Boeuf à la menthe blues

Philippe Cornet
Philippe Cornet Journaliste musique

Tombé dans la marmite du blues, Gomez réalise un album d’une parfaite modernité

Il y a quatre ans, on découvre Bring It On, signé d’un groupe alors inconnu – Gomez – qui s’ouvre sur le titre Get Miles: trente secondes d’intro psychorock télescopées par la voix fabuleuse d’un certain Ben Ottewell, propriétaire d’un larynx fêlé dans toute sa longueur. Une texture rauque, qui donne l’impression d’un document d’archives retrouvé dans une cave moite de Louisiane. On a tout faux, bien sûr: Gomez est strictement actuel, et anglais pure sauce menthe.

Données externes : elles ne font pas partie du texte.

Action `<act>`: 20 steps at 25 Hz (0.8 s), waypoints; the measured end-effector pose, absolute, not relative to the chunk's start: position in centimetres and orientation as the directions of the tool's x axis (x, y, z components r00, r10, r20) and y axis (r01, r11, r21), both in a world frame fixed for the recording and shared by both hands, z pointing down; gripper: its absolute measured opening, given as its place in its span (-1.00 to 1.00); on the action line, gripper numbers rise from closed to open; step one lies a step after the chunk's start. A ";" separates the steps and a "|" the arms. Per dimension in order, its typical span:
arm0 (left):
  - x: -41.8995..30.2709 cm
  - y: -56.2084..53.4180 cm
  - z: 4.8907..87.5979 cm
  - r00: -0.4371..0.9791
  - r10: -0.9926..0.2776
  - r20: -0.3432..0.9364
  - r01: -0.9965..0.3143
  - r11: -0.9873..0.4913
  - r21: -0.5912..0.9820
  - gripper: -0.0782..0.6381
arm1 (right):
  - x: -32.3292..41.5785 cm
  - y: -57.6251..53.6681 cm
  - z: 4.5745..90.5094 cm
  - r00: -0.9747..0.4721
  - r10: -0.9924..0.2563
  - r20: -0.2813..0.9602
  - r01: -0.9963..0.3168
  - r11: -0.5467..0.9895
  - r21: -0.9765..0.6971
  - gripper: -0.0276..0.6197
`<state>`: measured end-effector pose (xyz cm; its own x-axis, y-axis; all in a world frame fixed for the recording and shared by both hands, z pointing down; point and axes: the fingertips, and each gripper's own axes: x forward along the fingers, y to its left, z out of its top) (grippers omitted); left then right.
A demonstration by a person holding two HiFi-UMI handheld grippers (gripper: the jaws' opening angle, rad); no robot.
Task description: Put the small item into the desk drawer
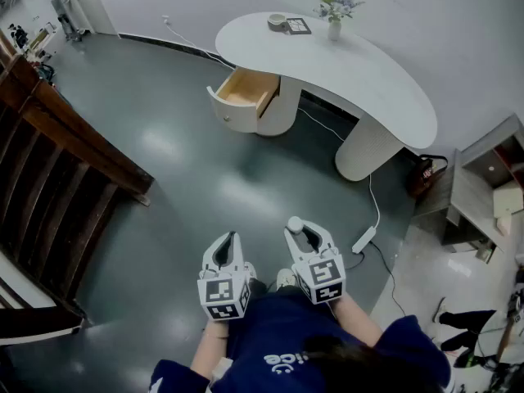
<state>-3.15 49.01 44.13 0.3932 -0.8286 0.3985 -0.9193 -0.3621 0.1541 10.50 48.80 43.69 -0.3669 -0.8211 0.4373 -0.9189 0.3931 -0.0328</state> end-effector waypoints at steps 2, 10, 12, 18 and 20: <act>-4.2 48.3 44.2 0.399 -0.829 0.392 -0.917 -0.369 0.155 -0.77 | 9.7 48.6 44.4 -0.358 -0.823 0.442 -0.925 0.378 -0.047 -0.54; -8.1 45.5 44.7 0.435 -0.813 0.387 -0.900 -0.403 0.166 -0.77 | 6.8 46.7 44.6 -0.306 -0.849 0.431 -0.948 0.312 -0.057 -0.53; -8.9 44.9 44.7 0.448 -0.807 0.385 -0.894 -0.416 0.168 -0.77 | 5.8 46.4 44.5 -0.298 -0.854 0.427 -0.951 0.304 -0.055 -0.53; -10.7 44.0 45.1 0.478 -0.792 0.380 -0.878 -0.440 0.187 -0.77 | 3.8 46.6 44.6 -0.261 -0.864 0.431 -0.962 0.272 -0.037 -0.53; -10.8 43.9 45.2 0.486 -0.788 0.378 -0.874 -0.446 0.193 -0.77 | 3.9 46.6 44.7 -0.240 -0.868 0.434 -0.967 0.254 -0.028 -0.53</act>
<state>-10.84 43.91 45.24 0.4855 -0.7881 0.3784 -0.8741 -0.4456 0.1934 3.89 46.58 44.73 -0.2401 -0.8684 0.4338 -0.9669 0.2536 -0.0276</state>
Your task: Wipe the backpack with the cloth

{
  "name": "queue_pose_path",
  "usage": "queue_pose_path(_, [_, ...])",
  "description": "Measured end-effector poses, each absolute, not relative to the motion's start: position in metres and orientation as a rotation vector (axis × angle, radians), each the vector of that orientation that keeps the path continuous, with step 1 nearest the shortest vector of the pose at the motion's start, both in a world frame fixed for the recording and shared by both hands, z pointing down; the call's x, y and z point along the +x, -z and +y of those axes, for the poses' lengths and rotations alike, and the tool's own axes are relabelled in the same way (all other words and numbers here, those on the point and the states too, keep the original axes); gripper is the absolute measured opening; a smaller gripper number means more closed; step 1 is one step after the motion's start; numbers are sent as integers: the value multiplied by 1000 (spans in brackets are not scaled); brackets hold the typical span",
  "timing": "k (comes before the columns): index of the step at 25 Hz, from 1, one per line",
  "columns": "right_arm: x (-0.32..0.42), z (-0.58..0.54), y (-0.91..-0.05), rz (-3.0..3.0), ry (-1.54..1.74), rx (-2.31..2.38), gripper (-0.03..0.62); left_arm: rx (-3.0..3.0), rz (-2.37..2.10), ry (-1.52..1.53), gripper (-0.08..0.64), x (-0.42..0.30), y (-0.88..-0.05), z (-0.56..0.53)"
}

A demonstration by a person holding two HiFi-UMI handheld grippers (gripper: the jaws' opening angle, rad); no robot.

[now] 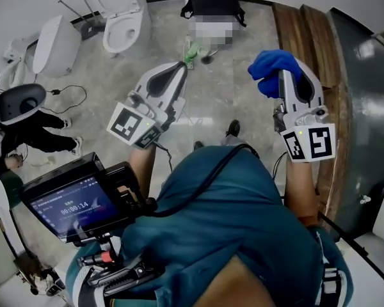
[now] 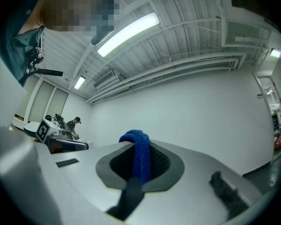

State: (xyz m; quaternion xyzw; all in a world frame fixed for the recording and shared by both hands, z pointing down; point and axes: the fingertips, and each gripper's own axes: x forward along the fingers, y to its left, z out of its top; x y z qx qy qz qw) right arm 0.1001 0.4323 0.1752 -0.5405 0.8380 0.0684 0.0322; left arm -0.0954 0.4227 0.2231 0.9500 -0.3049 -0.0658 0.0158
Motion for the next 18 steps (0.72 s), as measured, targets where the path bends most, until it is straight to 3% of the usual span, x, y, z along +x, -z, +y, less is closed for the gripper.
queue_pose_path(18, [104,437,-195,2619,-160,-1723,20,2952,-963,221,3,-95,-218,433])
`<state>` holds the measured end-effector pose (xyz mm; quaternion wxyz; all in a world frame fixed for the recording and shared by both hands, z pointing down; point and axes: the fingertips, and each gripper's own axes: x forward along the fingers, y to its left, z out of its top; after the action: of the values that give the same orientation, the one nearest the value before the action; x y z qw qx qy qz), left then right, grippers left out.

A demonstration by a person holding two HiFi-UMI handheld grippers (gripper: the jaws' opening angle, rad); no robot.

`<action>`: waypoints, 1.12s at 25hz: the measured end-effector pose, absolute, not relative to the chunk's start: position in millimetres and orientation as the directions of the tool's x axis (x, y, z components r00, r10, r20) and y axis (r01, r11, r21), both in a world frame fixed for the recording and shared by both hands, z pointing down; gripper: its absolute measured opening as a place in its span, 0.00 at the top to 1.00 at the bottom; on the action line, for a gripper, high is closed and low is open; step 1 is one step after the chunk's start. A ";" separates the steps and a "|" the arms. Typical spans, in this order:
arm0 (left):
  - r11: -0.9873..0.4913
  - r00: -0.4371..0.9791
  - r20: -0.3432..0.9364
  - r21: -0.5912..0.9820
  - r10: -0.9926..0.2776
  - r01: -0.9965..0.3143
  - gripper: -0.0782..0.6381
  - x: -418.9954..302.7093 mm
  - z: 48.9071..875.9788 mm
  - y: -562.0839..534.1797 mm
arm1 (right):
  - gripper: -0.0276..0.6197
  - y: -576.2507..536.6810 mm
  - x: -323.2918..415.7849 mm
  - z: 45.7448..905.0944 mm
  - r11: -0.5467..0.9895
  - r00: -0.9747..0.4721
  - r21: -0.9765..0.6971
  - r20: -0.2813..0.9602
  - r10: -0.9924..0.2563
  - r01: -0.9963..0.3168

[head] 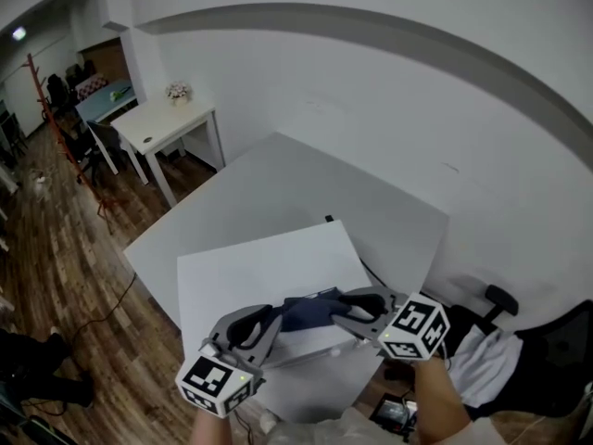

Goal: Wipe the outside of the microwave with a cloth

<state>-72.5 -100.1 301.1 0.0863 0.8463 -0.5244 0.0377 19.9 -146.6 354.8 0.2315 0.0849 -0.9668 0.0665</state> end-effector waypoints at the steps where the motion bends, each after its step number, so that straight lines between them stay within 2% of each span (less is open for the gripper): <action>1: -0.431 0.448 0.137 0.137 -0.884 -0.892 0.80 -73.2 299.6 -101.7 | 0.70 -149.7 22.8 356.2 0.972 -0.874 -0.104 0.464 -0.141 -0.212; 3: -0.433 0.455 0.128 0.169 -0.881 -0.886 0.81 -72.8 301.7 -103.9 | 0.59 -155.6 30.5 356.1 0.961 -0.870 -0.127 0.466 -0.162 -0.247; 6: -0.424 0.443 0.125 0.154 -0.888 -0.893 0.81 -69.2 293.6 -103.0 | 0.60 -153.0 34.5 321.1 0.956 -0.923 -0.135 0.325 -0.204 -0.259; 7: -0.415 0.431 0.114 0.141 -0.895 -0.899 0.84 -69.2 288.5 -103.5 | 0.64 -149.3 31.4 305.3 0.959 -0.942 -0.127 0.258 -0.215 -0.253; 9: -0.402 0.414 0.086 0.125 -0.906 -0.907 0.88 -70.0 277.9 -107.3 | 0.81 -143.6 22.1 282.6 0.963 -0.958 -0.100 0.170 -0.231 -0.249; 10: -0.406 0.417 0.074 0.128 -0.906 -0.905 0.89 -68.9 273.5 -109.5 | 0.82 -141.1 17.9 277.1 0.964 -0.960 -0.092 0.155 -0.232 -0.248; 16: -0.454 0.471 0.055 0.190 -0.881 -0.871 0.89 -53.1 270.8 -113.5 | 0.86 -127.2 18.0 277.8 0.968 -0.963 -0.093 0.161 -0.218 -0.234; 28: -0.520 0.527 0.083 0.096 -0.846 -0.849 0.89 -27.4 272.0 -111.8 | 0.89 -126.6 27.6 268.9 0.964 -0.962 -0.088 0.134 -0.239 -0.252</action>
<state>-27.4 -111.8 272.0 0.0619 0.8717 -0.4859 0.0128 27.6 -126.6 268.9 0.0610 0.1242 -0.9890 0.0521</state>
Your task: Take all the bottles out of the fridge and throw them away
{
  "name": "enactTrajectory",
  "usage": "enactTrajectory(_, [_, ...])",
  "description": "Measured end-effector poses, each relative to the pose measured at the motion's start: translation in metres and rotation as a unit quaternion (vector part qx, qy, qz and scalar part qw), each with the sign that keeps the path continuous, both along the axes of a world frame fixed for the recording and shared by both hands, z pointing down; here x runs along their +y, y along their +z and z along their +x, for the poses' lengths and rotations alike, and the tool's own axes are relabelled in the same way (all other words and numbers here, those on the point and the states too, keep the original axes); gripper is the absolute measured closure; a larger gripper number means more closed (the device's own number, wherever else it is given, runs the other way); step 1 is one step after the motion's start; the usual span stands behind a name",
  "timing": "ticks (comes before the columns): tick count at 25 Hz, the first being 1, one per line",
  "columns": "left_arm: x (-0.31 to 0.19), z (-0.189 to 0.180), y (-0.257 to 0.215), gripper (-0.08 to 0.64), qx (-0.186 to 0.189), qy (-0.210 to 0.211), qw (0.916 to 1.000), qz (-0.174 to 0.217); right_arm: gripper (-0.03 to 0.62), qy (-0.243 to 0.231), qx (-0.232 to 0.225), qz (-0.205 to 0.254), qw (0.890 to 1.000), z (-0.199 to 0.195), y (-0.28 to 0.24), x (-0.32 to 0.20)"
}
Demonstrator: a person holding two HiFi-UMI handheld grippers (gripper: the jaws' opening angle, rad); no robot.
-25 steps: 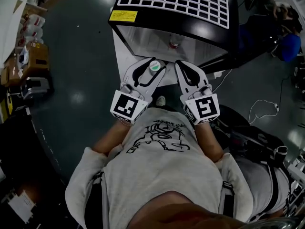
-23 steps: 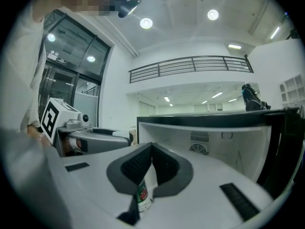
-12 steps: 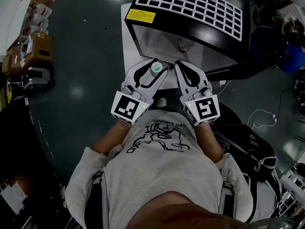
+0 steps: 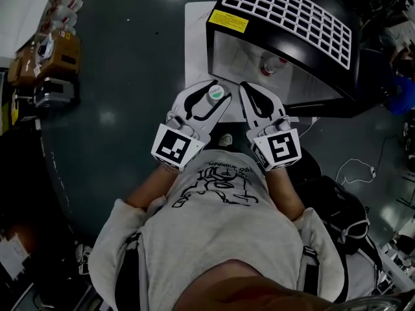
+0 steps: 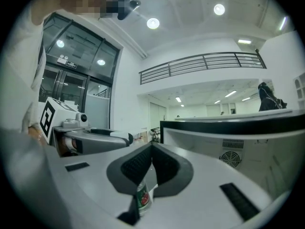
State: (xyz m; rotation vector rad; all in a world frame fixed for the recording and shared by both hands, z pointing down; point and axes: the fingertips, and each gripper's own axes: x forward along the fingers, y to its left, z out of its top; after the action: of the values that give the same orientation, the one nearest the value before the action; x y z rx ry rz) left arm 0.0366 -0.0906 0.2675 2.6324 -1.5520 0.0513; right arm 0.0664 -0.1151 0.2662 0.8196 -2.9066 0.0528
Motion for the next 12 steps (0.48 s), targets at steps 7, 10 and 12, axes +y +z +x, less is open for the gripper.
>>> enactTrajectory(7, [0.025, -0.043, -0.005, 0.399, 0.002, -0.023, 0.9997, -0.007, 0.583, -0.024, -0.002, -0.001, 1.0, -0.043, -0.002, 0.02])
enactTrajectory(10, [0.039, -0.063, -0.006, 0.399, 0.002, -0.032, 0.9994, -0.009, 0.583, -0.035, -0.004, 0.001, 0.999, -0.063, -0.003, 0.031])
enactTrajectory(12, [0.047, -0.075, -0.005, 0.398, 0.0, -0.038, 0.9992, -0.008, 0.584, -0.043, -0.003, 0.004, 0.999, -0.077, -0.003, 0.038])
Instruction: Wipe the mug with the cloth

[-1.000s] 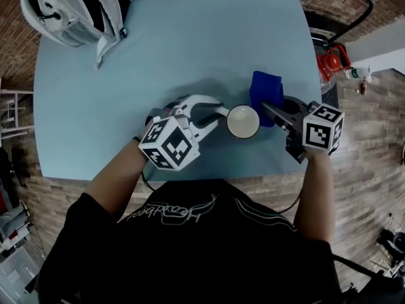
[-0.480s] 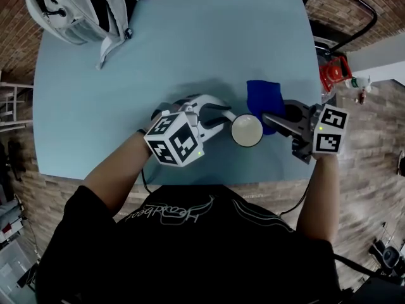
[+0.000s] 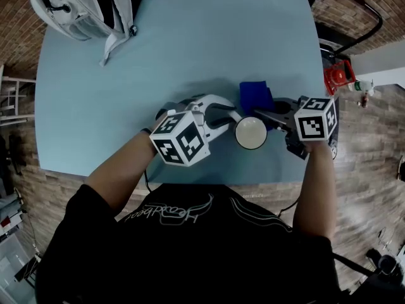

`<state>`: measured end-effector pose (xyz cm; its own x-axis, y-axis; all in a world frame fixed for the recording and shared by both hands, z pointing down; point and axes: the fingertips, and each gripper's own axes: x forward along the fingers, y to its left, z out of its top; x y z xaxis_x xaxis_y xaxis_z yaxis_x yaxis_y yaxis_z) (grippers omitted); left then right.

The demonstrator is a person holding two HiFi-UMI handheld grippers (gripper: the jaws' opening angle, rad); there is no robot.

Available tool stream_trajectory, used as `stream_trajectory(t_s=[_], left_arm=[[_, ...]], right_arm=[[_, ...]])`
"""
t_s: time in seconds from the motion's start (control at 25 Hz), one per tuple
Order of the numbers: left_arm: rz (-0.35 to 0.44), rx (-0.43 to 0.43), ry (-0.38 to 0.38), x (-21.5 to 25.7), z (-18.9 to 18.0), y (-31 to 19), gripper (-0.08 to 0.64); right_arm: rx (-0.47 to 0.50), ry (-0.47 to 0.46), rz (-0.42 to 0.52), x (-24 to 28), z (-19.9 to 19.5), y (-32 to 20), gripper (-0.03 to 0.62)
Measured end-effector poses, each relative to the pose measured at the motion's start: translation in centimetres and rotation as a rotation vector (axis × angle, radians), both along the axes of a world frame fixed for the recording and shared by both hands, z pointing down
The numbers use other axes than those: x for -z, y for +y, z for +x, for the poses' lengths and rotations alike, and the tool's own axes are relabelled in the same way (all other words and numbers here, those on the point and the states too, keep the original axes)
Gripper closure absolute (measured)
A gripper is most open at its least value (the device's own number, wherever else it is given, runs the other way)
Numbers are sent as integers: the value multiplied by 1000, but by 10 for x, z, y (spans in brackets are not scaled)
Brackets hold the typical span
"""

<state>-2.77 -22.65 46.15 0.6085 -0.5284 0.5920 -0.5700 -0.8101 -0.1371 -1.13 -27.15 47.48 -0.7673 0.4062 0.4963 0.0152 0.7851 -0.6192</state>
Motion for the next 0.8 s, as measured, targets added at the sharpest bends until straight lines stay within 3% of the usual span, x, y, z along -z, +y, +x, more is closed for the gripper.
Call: stream_trajectory(t_s=[0.12, 0.28, 0.48, 0.68, 0.8], left_arm=[[22, 34, -20, -1, 0, -2, 477], [-19, 75, 11, -5, -1, 7, 440], [-72, 185, 125, 0, -16, 24, 430], [-45, 361, 233, 29, -33, 43, 431], [-48, 415, 368, 62, -23, 67, 448]], right_arm=[[19, -26, 121, 5, 0, -2, 532], [-99, -72, 187, 19, 8, -17, 532], [-232, -86, 320, 37, 27, -18, 532], [-356, -142, 473, 90, 61, 1, 532], [-400, -197, 514, 124, 76, 39, 532]])
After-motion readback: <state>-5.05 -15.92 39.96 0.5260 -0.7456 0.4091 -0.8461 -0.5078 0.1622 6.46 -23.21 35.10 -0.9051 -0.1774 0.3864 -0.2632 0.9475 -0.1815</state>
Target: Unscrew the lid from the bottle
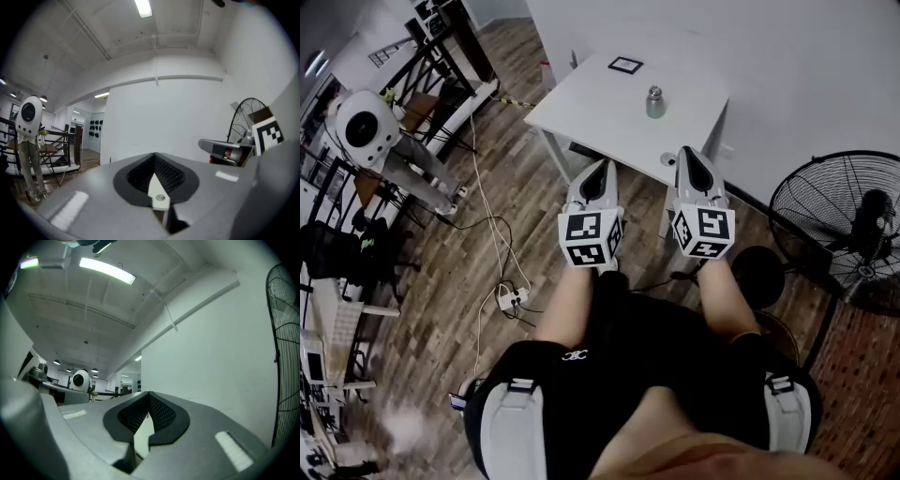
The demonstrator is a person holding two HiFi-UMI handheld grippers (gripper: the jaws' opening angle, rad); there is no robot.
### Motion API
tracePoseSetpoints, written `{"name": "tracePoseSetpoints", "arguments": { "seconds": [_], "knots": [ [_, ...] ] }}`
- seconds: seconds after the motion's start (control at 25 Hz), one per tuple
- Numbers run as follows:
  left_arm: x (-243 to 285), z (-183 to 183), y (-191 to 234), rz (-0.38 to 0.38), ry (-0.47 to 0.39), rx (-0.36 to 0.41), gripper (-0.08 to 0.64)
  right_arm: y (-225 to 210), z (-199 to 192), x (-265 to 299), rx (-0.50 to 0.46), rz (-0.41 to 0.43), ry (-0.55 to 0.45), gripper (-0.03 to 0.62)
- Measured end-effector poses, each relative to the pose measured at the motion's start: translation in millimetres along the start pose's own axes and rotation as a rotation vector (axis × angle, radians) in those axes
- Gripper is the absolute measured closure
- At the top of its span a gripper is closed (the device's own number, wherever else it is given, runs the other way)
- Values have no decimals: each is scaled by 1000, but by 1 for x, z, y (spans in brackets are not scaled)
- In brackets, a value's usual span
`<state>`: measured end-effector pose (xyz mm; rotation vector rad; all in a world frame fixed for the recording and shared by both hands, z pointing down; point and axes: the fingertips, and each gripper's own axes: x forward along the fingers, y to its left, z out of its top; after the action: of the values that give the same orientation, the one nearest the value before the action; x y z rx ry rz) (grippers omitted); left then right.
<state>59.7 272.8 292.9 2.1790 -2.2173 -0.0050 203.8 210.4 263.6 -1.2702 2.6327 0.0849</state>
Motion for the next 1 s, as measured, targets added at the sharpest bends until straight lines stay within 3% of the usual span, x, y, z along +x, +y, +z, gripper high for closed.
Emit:
{"name": "tracePoseSetpoints", "arguments": {
  "seconds": [0.4, 0.8, 1.0],
  "knots": [
    [56, 4, 10, 14, -12, 5, 506, -27, -19, 56, -50, 18, 27, 594],
    [128, -11, 35, -37, -9, -3, 506, -41, -49, 116, -42, -13, 27, 594],
    [177, -15, 69, -79, -6, -18, 506, -46, -64, 168, -43, -55, 41, 594]
  ]
}}
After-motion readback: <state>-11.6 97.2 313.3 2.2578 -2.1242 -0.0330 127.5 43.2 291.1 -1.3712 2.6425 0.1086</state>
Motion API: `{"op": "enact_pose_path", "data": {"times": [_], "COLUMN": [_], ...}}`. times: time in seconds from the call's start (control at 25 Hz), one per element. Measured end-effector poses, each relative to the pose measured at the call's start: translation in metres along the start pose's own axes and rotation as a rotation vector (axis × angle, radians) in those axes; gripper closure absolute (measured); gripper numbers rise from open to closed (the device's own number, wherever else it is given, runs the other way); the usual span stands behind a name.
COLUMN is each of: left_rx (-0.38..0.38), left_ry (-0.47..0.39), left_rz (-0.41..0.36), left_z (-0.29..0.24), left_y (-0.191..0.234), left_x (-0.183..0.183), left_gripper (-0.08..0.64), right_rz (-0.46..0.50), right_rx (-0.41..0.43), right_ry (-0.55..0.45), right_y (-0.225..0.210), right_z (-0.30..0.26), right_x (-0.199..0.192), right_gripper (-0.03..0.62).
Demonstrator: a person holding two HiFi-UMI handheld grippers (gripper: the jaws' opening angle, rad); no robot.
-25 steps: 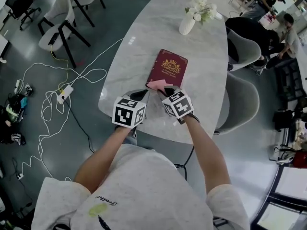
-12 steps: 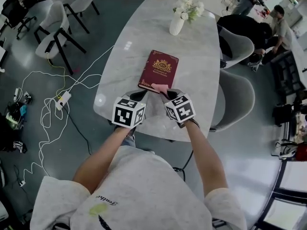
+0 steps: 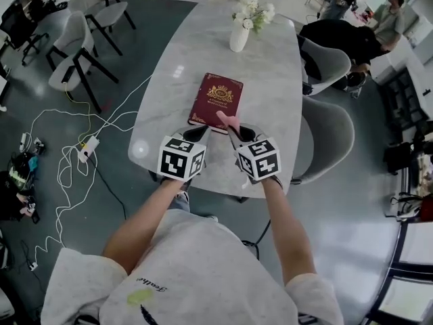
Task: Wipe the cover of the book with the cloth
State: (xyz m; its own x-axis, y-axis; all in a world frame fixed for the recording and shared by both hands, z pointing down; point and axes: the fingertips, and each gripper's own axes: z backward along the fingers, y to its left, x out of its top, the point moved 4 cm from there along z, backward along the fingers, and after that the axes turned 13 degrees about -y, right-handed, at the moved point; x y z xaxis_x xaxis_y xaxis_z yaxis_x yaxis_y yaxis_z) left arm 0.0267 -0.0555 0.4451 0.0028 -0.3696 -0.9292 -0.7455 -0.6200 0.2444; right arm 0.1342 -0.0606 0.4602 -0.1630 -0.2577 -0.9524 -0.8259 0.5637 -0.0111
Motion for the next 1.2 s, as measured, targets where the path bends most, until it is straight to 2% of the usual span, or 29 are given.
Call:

Depuis ce premier album plébiscité par la critique et le public, la formation a sorti un autre disque réussi ( Liquid Skin, en 1999), un Extended Play de cinq titres, une compil bourrée d’inédits ( Abandoned Shopping Trolley Hotline, en 2000). Et, en ce printemps 2002, In Our Gun, une nouvelle fois baigné dans le blues, mais séché sous toutes les latitudes musicales du folk, de la country, voire de l’électro.

« Le blues est une forme que nous aimons pour sa simplicité, son immédiateté. En même temps que nous mûrissons comme compositeurs, nos idées deviennent plus mélangées: on peut parfaitement mettre une ligne de basse dub sur un folk, y ajouter une guitare rock avant que quelqu’un d’autre ne vienne y rajouter un rythme brésilien: Gomez est fait de gens libres d’esprit. C’est ce qui nous permet aussi de ne jamais décider d’avance lequel des trois vocalistes va prendre une chanson en bouche: le processus est purement instinctif. » Hormis le Ben déjà cité, le quintet de Southport (au nord de Liverpool) se compose de Paul Blackburn (basse), Olly Peacock (batterie), Ian Ball (vocaux, guitares, harmonica) et Tom Gray (vocaux, claviers). C’est ce dernier qui répond le plus volontiers aux questions. In Our Gun représente sans doute le disque le plus complexe du groupe: une offrande faite de couleurs diverses, de sensations multiples. Mais jamais de ces nuances artificielles qui hantent parfois les disques comme une moisissure: « C’est peut-être une question de refus absolu du cynisme, de cette trop grande confiance en soi qui mène à la prétention. »

Le son du chaos

Parler de la musique de Gomez, et en particulier du style de In Our Gun, n’est pas des plus facile. Mais on sent néanmoins une tension sous-jacente à plusieurs chansons: « Le disque a été enregistré entre mars et septembre 2001: une période chaotique en Angleterre comme dans le monde. Catastrophes ferroviaires en Grande-Bretagne, chaos en Palestine, premiers mois de l’administration Bush et déclarations sur l’usage des missiles projeté: même si nous ne sommes pas un groupe « politique » au sens premier du terme, tout cela s’est glissé dans notre musique. » Ainsi 1 000 Times, à nouveau brillamment interprétée par Ottewell, effectue une balade au coeur de la Palestine bouleversée. Le blues n’est vraiment pas loin… « On vient d’un coin de l’Angleterre très marqué par le socialisme. Jusqu’à nos parents ou nos grands-parents, nos familles étaient ouvrières avant de glisser vers la middle class. C’est peut-être pour cela qu’on est toujours prudent avec l’argent dépensé. On sait que tous les frais seront déduits des profits du disque: à Londres, les studios Abbey Road coûtent 3 000 euros la journée. »

Enregistré en grande partie dans le Gloucestershire et terminé dans les studios Real World à Box, le disque est également teinté de virées pastorales, de ce folk british issu des années 1960. « Danny Thompson, légendaire bassiste de Pentangle, est venu jouer sur le disque: cela m’a fait un effet d’autant plus bizarre que, môme, j’écoutais ses disques chez mes parents. D’ailleurs, Thompson nous ressemble pas mal: il possède une foi quasi spirituelle en la musique mais aime aussi profiter des plaisirs de la vie. » Ces caractéristiques se ressentent amplement dans la façon dont Gomez transcende ses racines pour arriver à un tissu musical aussi généreux. On est d’autant plus impressionné par la qualité d’ In Our Gun que la moyenne d’âge des musiciens ne dépasse guère 25 ans. Tout cela avec un naturel, réellement, confondant.

CD In Our Gun, chez Virgin. Gomez sera en concert le 29 mai, au Botanique, à Bruxelles. Tél.: 02-218 37 32.